*** EXTRACTED MATERIAL Section Begins ***

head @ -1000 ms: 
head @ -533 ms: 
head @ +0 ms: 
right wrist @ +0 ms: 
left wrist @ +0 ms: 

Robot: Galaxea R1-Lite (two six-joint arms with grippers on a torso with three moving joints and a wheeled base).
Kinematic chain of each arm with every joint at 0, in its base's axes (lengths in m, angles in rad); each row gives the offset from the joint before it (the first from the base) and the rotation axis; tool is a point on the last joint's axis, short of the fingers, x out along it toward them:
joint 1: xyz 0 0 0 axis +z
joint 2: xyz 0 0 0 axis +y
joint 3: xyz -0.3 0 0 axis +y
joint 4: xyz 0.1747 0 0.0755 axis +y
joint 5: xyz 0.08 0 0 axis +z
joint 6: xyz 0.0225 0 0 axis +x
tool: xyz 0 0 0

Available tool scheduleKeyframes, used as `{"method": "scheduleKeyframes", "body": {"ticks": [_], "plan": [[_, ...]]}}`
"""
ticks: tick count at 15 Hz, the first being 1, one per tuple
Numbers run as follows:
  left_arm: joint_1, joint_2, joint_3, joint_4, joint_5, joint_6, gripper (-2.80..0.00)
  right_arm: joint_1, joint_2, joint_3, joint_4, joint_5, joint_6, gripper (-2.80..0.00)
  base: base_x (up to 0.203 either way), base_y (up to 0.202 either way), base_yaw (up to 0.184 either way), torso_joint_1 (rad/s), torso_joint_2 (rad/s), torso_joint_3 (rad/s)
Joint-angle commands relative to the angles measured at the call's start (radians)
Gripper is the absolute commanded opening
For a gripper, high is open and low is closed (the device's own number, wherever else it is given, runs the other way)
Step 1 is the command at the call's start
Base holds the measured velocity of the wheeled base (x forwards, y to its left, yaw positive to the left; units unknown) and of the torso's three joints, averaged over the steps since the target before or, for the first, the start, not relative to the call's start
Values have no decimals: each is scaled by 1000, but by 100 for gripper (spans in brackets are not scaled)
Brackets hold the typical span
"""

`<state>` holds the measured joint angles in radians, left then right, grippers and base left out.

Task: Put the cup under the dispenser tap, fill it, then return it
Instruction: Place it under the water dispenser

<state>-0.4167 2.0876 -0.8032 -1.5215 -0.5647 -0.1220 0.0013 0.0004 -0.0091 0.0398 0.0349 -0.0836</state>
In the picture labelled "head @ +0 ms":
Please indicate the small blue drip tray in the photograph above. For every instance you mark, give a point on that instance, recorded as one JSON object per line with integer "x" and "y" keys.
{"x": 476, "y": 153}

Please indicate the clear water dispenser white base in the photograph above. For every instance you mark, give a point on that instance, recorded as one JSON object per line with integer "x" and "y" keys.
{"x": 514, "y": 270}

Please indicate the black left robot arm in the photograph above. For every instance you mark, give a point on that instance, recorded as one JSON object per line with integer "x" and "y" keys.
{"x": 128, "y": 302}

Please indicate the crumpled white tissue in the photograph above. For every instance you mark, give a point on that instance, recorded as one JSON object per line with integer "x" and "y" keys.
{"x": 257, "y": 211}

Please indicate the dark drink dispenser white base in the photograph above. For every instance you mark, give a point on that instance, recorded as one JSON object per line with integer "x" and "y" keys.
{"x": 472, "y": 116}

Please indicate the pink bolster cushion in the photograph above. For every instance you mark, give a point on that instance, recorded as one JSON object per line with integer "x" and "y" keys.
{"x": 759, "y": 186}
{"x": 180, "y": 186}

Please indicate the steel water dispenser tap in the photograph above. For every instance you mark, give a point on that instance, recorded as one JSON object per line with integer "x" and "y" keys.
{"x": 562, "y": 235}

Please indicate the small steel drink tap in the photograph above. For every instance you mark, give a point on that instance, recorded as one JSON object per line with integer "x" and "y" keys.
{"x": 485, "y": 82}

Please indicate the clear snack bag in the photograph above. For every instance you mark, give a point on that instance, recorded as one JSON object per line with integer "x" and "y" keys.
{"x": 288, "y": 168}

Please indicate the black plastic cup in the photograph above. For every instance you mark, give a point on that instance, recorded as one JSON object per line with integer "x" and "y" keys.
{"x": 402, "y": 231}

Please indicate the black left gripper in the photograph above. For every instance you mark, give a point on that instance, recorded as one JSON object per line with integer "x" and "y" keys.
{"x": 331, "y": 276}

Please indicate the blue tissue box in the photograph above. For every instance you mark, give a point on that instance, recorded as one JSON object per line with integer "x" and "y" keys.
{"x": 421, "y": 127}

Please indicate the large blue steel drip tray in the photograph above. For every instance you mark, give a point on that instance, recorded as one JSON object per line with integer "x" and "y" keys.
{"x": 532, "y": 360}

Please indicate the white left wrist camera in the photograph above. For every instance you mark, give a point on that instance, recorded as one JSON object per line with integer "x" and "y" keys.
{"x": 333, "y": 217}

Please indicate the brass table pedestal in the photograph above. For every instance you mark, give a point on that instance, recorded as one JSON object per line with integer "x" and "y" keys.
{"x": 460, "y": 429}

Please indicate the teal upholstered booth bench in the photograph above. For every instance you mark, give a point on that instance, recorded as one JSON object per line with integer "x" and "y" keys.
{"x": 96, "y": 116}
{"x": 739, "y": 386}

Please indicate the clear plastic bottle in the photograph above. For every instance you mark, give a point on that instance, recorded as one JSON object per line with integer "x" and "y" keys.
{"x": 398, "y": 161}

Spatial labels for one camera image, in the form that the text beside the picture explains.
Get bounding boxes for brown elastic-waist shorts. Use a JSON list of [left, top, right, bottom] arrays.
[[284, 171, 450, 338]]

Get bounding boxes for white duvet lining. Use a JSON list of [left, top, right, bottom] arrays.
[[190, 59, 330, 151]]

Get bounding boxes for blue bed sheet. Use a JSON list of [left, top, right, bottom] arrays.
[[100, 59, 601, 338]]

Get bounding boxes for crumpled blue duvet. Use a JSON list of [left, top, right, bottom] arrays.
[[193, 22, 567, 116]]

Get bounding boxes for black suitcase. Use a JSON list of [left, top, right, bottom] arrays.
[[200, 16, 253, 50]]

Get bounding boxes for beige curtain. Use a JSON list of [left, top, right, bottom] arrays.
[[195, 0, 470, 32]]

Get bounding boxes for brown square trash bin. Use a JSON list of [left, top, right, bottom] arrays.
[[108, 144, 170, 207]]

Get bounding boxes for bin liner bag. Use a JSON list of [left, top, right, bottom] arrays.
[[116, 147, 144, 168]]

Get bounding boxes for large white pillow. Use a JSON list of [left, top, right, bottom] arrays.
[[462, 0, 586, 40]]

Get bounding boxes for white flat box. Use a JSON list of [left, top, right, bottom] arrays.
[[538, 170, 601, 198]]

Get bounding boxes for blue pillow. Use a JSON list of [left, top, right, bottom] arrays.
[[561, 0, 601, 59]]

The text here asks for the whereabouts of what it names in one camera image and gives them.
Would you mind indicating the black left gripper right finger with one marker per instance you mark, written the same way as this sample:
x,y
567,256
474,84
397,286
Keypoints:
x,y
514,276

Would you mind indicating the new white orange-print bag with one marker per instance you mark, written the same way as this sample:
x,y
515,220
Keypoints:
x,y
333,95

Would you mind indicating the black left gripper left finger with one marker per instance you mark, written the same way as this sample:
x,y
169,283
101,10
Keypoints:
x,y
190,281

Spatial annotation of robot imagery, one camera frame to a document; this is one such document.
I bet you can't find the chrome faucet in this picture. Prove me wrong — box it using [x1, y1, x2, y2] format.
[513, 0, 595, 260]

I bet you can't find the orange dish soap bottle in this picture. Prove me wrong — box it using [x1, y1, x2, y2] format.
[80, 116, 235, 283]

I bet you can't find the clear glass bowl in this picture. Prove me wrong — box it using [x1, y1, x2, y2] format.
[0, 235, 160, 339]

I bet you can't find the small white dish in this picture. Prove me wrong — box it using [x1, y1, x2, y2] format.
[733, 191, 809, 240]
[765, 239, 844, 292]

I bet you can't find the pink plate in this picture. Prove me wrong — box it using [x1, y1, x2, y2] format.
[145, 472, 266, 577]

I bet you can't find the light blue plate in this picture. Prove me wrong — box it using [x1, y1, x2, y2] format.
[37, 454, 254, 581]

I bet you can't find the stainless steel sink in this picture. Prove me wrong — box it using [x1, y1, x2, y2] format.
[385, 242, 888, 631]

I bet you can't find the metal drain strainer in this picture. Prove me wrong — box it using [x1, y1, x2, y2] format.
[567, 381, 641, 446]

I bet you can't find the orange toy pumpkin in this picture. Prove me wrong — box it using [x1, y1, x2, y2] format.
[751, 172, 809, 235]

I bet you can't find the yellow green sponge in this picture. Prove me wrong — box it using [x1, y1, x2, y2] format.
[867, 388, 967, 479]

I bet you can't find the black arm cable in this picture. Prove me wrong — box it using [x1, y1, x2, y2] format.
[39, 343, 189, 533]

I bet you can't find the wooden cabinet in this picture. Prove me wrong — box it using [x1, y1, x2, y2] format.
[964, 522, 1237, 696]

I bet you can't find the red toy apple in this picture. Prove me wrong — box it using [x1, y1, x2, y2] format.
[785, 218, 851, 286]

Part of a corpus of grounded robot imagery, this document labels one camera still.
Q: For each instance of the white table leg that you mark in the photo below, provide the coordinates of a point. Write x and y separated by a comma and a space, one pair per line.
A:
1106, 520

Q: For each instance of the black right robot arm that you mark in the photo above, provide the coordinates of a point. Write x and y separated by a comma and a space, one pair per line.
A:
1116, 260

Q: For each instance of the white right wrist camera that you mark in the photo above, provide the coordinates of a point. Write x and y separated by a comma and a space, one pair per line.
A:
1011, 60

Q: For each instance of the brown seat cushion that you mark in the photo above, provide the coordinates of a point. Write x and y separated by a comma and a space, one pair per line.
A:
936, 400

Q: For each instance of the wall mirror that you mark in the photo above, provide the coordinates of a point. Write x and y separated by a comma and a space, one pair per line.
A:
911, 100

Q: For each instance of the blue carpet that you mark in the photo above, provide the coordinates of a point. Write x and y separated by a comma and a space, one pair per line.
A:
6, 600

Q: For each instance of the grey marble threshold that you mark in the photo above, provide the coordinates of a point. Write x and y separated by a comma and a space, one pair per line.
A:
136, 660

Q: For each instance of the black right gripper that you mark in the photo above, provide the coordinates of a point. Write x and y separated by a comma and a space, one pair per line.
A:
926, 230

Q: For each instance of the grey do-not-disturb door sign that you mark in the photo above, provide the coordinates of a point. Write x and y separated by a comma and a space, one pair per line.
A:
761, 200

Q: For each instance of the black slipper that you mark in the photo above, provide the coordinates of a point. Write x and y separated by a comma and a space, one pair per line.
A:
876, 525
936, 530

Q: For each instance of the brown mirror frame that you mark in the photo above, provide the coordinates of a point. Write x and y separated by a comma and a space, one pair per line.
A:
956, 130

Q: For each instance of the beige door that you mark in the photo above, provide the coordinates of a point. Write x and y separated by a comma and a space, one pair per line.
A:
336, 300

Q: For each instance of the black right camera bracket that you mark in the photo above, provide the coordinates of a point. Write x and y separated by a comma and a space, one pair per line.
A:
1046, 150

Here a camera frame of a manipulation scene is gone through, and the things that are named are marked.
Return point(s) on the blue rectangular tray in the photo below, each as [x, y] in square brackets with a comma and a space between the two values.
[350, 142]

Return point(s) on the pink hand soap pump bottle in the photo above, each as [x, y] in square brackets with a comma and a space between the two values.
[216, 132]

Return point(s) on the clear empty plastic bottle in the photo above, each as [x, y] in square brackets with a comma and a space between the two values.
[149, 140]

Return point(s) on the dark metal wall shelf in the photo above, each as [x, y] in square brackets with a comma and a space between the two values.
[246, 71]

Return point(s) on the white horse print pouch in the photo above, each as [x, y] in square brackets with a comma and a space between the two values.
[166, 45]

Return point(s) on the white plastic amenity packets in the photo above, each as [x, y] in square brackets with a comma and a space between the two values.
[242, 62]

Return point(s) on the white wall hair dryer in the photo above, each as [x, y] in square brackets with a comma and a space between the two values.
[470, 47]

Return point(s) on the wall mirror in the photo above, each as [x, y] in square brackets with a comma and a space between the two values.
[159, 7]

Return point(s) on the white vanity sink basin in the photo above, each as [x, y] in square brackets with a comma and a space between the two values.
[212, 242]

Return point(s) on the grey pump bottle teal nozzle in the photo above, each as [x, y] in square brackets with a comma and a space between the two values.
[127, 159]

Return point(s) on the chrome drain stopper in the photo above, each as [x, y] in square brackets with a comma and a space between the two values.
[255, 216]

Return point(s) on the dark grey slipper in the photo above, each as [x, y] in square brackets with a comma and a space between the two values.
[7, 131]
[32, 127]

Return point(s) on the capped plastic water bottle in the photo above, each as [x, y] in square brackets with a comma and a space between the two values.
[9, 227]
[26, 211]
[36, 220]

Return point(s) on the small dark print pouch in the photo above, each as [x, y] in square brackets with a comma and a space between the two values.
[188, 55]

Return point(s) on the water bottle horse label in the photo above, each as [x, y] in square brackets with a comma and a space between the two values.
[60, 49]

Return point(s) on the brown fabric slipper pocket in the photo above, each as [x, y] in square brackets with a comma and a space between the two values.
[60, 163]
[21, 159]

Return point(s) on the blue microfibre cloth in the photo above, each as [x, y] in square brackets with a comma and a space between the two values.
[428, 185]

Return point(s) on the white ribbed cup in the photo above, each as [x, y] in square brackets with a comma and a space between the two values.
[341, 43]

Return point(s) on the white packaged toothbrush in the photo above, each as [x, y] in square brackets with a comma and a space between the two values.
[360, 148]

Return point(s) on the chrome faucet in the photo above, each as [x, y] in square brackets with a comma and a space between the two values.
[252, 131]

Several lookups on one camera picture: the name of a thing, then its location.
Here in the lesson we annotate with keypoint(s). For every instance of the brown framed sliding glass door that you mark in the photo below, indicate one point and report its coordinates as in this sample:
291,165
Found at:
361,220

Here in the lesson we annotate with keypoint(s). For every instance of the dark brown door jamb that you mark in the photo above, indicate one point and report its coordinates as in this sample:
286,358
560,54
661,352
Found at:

*** EXTRACTED MATERIAL Section Ends ***

§ TASK
Return every line from the entries above that contains the word "grippers".

§ SOLUTION TO THIS PROBLEM
Robot: Galaxea R1-Lite (two six-joint arms with grippers on a torso with three moving joints and a wheeled base).
`<state>` holds the measured joint angles in radians, left then right, grippers and base left out.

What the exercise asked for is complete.